Survivors of China's earthquake have faced a different kind of international scrutiny. While there's no questioning the overwhelming tragedy faced by the people of Sichuan, the narrative of sympathy is more complicated. In the run-up to the Beijing Olympics, many foreigners were alarmed by what has been perceived as a burgeoning Chinese nationalism, which manifested itself most fervently after the Olympic torch relay was disrupted by foreign activists calling attention to Chinese human-rights abuses. The same national pride was what prompted thousands of ordinary Chinese citizens—not normally known for their sense of volunteerism—to rush to the aid of the Sichuan earthquake victims, loading up their own cars with food and water to distribute to the needy.

But the flip side to this Chinese patriotism—jingoistic rants on the Internet against any foreigner daring to question, say, Tibet's status as an inalienable part of China—has raised concerns in the West. Add to that the slew of bad press linked to Chinese workshops, which have churned out cheap but potentially dangerous products. Sichuan is one of the leading sources of the migrant labor that is powering China's factories. Perhaps it's harder to feel concern for the very workers who may have been toiling at factories producing toxic baby toys or dog food.

But people in need are people in need. True, it may be easier to cheer for an underdog like Burma than a behemoth like China. But when U.S. President George W. Bush condemned Suu Kyi's continuing detention, he also stressed that the junta's political intransigence would not affect American aid to the victims of Cyclone Nargis. The same calculus should be used for Sichuan. Yes, China is richer than Burma, and it may not need as much international aid as a country widely regarded as an economic basket case. But Beijing has urgently appealed for more tents and supplies from foreign donors. And the lessons of past natural disasters are instructive: After the 2004 tsunami, the international community poured money into the Indonesian province of Aceh, where civil strife had been simmering for years. The reconstruction effort, in part, helped galvanize a peace that holds to this day.

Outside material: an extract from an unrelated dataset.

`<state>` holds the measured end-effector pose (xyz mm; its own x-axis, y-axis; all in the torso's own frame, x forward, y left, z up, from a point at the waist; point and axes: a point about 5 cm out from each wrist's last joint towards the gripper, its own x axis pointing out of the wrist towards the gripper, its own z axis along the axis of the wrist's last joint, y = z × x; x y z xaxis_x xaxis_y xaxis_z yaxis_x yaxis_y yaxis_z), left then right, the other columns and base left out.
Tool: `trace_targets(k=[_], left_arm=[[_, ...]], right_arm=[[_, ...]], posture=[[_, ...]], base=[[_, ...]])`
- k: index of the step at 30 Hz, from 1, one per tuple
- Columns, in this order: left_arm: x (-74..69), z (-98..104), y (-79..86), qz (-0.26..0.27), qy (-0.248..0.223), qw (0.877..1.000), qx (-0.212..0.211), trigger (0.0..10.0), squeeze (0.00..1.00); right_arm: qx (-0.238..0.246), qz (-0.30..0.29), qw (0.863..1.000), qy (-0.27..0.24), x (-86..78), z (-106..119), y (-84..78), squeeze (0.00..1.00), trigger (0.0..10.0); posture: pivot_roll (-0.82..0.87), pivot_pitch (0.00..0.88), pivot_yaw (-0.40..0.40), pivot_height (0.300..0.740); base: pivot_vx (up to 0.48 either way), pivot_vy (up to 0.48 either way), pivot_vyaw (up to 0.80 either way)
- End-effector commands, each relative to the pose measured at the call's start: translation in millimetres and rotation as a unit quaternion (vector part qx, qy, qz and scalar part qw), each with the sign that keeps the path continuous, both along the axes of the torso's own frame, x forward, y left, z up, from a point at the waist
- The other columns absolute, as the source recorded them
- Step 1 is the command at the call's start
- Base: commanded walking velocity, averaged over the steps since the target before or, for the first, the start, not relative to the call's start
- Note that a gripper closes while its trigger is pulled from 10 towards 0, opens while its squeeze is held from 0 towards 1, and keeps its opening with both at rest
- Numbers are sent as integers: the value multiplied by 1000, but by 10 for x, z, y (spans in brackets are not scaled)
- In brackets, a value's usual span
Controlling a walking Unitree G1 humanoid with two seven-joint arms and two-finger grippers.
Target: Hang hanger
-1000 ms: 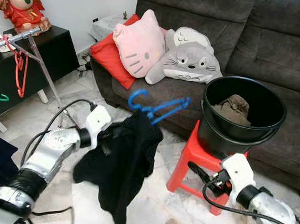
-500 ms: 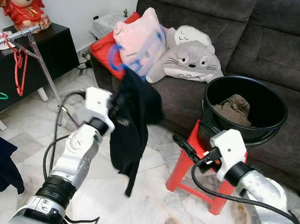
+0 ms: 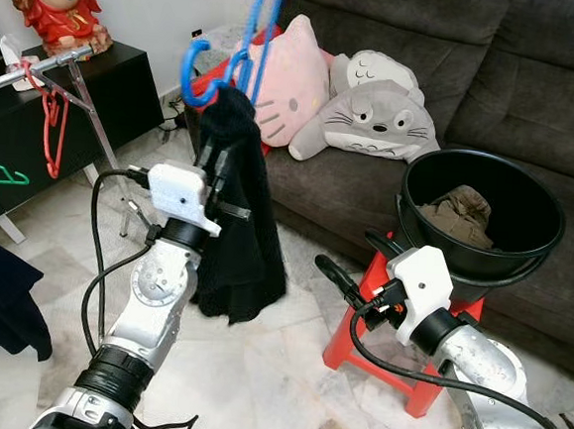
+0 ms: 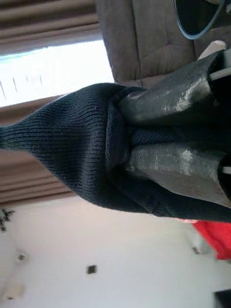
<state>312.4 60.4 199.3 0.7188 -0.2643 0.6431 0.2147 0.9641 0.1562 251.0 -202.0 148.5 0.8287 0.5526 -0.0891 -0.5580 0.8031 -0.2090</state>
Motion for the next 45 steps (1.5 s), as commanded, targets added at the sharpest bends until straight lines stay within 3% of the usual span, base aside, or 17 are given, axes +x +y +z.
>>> trace_targets(k=[1, 3, 6, 9, 12, 14, 15, 17, 20, 21, 23, 29, 35, 36, 42, 43, 45], left_arm=[[26, 41, 56, 34, -10, 999, -16, 10000, 0], [50, 42, 140, 70, -4, 997, -36, 10000, 0], [22, 85, 87, 78, -18, 997, -9, 10000, 0], [-57, 64, -81, 25, -75, 993, 88, 10000, 0], [71, -9, 19, 77, -64, 984, 150, 10000, 0], [228, -80, 224, 154, 3, 981, 119, 10000, 0], [336, -195, 391, 194, 88, 975, 57, 10000, 0], [370, -271, 441, 197, 131, 971, 32, 10000, 0], [407, -373, 356, 128, 208, 970, -20, 10000, 0], [393, -363, 183, 38, 213, 976, -9, 10000, 0], [347, -336, 59, -33, 200, 979, 18, 10000, 0], [292, -412, 15, -138, 219, 963, 72, 10000, 0], [238, -571, 188, -243, 260, 918, 174, 10000, 0], [214, -609, 243, -266, 272, 904, 194, 10000, 0], [109, -703, 379, -334, 303, 854, 260, 10000, 0], [89, -717, 405, -348, 309, 843, 269, 10000, 0], [5, -774, 494, -390, 331, 805, 301, 10000, 0]], right_arm=[[-1, 2, 1000, -7, 20, 31, 30, 0, 10000], [-2, -2, 1000, -8, 25, 35, 25, 0, 10000], [-3, -4, 1000, -7, 21, 22, 21, 0, 10000], [-6, -4, 1000, -3, 22, -2, 28, 0, 10000], [-7, -5, 1000, -2, 18, -1, 24, 0, 10000], [-10, -7, 1000, -1, 13, -7, 11, 0, 10000], [-13, -11, 1000, 0, 17, -16, -2, 0, 10000], [-16, -12, 1000, 1, 22, -23, -1, 0, 10000], [-18, -6, 1000, 2, 32, -27, 35, 0, 10000], [-18, -3, 1000, 1, 34, -21, 42, 0, 10000], [-19, 0, 1000, 0, 35, -12, 44, 0, 10000], [-30, 23, 999, 0, 9, 40, 37, 0, 10000], [-42, 68, 997, -19, -56, 297, -2, 0, 10000], [-48, 85, 995, -23, -74, 385, -10, 0, 10000], [-91, 128, 988, -12, -124, 521, -82, 0, 10000], [-97, 131, 987, -7, -128, 524, -101, 0, 10000], [-113, 162, 980, 31, -177, 464, -133, 0, 10000]], posture=[[-215, 0, 47, 740], [-212, 0, 42, 740], [-208, 0, 42, 740], [-217, 1, 43, 740], [-219, 2, 43, 740], [-217, 4, 44, 740], [-218, 4, 45, 740], [-215, 5, 44, 740], [-215, 5, 42, 740], [-214, 7, 40, 740], [-211, 7, 38, 740], [-216, 9, 38, 740], [-223, 15, 43, 740], [-228, 19, 43, 740], [-230, 21, 41, 740], [-230, 22, 38, 740], [-229, 24, 36, 740]], base=[[0, 0, 0], [0, 0, 0], [0, 0, 0], [0, 0, 0], [0, 0, 0], [0, 0, 0], [0, 0, 0], [0, 0, 0], [0, 0, 0], [0, 0, 0], [0, 0, 0], [0, 0, 0], [0, 0, 0], [0, 0, 0], [0, 0, 0], [0, 0, 0], [0, 0, 0]])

China as a potential superpower is not going to disappear anytime soon. Already, China's state-controlled press, which just weeks ago was castigating the outside world for harping on human-rights abuses instead of cheering the upcoming Olympics, has acknowledged with gratitude the aid provided by foreign countries. A few more donations could generate a lot more goodwill. That, with apologies to Sharon Stone, is the true meaning of karma.